+++ Given material +++
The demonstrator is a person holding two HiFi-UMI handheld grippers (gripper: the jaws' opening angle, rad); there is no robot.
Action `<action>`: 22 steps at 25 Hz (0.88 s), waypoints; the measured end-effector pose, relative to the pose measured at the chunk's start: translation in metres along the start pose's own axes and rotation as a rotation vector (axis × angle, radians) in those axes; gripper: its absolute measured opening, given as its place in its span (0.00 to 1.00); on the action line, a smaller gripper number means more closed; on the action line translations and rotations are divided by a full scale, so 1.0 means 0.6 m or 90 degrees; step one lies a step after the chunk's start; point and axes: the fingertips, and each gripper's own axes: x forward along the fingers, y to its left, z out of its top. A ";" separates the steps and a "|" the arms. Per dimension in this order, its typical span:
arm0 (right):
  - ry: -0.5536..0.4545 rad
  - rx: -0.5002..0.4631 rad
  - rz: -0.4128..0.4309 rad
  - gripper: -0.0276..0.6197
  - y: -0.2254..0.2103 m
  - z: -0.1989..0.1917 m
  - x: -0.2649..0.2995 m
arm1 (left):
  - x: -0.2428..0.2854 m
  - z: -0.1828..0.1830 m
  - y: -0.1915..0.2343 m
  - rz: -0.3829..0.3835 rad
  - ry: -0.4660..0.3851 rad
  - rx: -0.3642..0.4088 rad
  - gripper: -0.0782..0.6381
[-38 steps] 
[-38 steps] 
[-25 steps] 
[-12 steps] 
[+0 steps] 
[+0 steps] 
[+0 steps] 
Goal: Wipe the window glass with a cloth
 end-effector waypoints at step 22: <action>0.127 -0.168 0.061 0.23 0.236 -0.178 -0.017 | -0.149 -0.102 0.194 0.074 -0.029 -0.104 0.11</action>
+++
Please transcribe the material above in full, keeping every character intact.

The demonstrator is a person holding two HiFi-UMI handheld grippers (gripper: the jaws' opening angle, rad); there is no robot.
Action `<action>`: 22 steps at 25 Hz (0.88 s), waypoints; the measured end-effector pose, relative to the pose measured at the chunk's start: translation in metres along the start pose's own axes and rotation as a rotation vector (axis × angle, radians) in those axes; gripper: its absolute measured opening, given as its place in its span (0.00 to 1.00); on the action line, a smaller gripper number means more closed; on the action line translations and rotations are divided by a full scale, so 1.0 means 0.6 m or 90 degrees; step one lies a step after the chunk's start; point and axes: the fingertips, and each gripper's own axes: x forward along the fingers, y to its left, z out of its top. A ";" separates the steps and a "|" the arms. Per dimension in this order, its typical span:
arm0 (right):
  - ry: -0.5536..0.4545 rad
  - rx: -0.5002..0.4631 rad
  - rz: -0.4128..0.4309 rad
  - gripper: -0.0276..0.6197
  - y: -0.2254..0.2103 m
  - z: -0.1989..0.1917 m
  - x: -0.2649..0.2995 m
arm1 (left):
  - x: -0.2428..0.2854 m
  - z: -0.1828..0.1830 m
  - y: -0.1915..0.2343 m
  - rz: -0.3829..0.3835 rad
  - ry: -0.4660..0.3851 rad
  - rx: -0.3642..0.4088 rad
  - gripper: -0.0782..0.6381
[-38 steps] 
[-38 steps] 
[-25 steps] 
[-12 steps] 
[+0 steps] 
[+0 steps] 
[+0 steps] 
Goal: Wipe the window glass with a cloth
 end-effector waypoints at step 22: <action>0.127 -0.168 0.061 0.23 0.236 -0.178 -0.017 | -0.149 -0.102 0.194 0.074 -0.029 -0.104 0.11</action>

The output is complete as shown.